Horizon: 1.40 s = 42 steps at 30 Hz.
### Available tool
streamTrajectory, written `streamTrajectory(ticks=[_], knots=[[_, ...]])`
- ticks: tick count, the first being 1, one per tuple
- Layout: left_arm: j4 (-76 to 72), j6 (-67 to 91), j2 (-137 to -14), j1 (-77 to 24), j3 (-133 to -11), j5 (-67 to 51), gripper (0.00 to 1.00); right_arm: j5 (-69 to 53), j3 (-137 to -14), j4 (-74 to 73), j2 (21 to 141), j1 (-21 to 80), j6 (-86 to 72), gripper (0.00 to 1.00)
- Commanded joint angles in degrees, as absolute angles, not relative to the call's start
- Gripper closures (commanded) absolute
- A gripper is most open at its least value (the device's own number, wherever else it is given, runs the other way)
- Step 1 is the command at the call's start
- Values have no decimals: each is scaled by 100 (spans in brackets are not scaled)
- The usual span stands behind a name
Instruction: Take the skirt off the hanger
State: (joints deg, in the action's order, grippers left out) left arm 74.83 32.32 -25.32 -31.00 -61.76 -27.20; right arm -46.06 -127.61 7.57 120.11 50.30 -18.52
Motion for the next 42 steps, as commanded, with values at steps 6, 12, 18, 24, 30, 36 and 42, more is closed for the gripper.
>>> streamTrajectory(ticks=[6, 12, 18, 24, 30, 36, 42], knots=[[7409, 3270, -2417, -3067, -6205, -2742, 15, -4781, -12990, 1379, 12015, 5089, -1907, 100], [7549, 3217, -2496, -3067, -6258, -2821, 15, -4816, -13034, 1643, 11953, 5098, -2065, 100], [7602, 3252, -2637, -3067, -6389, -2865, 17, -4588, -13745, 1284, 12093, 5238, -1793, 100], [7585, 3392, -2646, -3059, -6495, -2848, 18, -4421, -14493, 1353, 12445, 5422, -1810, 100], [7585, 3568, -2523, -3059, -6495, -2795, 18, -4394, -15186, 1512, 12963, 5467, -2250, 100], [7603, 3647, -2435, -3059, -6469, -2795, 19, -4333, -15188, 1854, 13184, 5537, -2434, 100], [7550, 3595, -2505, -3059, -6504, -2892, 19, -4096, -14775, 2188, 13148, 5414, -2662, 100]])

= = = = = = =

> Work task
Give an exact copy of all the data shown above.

> Task solution
Horizon: 1.40 s = 42 steps at 30 Hz.
### Available tool
streamTrajectory, written `streamTrajectory(ticks=[_], knots=[[_, ...]])`
- ticks: tick count, the first being 1, one per tuple
- Layout: left_arm: j4 (-76 to 72), j6 (-67 to 91), j2 (-137 to -14), j1 (-77 to 24), j3 (-133 to -11), j5 (-67 to 51), gripper (0.00 to 1.00); right_arm: j5 (-69 to 53), j3 (-137 to -14), j4 (-74 to 73), j2 (21 to 141), j1 (-21 to 80), j6 (-86 to 72), gripper (0.00 to 1.00)
- Commanded joint angles in degrees, as absolute angles, not relative to the call's start
- Gripper closures (commanded) absolute
- A gripper is most open at its least value (the device's own number, wherever else it is given, runs the other way)
- Step 1 is the command at the call's start
- Values have no decimals: each is scaled by 100 (spans in brackets are not scaled)
- The usual span stands behind a name
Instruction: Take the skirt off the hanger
State: (joints deg, in the action's order, grippers left out) left arm 74.83 32.32 -25.32 -31.00 -61.76 -27.20; right arm -46.06 -127.61 7.57 120.11 50.30 -18.52
Motion for the next 42 steps, as commanded, with values at steps 6, 12, 18, 24, 30, 36 and 42, more is closed for the gripper.
>>> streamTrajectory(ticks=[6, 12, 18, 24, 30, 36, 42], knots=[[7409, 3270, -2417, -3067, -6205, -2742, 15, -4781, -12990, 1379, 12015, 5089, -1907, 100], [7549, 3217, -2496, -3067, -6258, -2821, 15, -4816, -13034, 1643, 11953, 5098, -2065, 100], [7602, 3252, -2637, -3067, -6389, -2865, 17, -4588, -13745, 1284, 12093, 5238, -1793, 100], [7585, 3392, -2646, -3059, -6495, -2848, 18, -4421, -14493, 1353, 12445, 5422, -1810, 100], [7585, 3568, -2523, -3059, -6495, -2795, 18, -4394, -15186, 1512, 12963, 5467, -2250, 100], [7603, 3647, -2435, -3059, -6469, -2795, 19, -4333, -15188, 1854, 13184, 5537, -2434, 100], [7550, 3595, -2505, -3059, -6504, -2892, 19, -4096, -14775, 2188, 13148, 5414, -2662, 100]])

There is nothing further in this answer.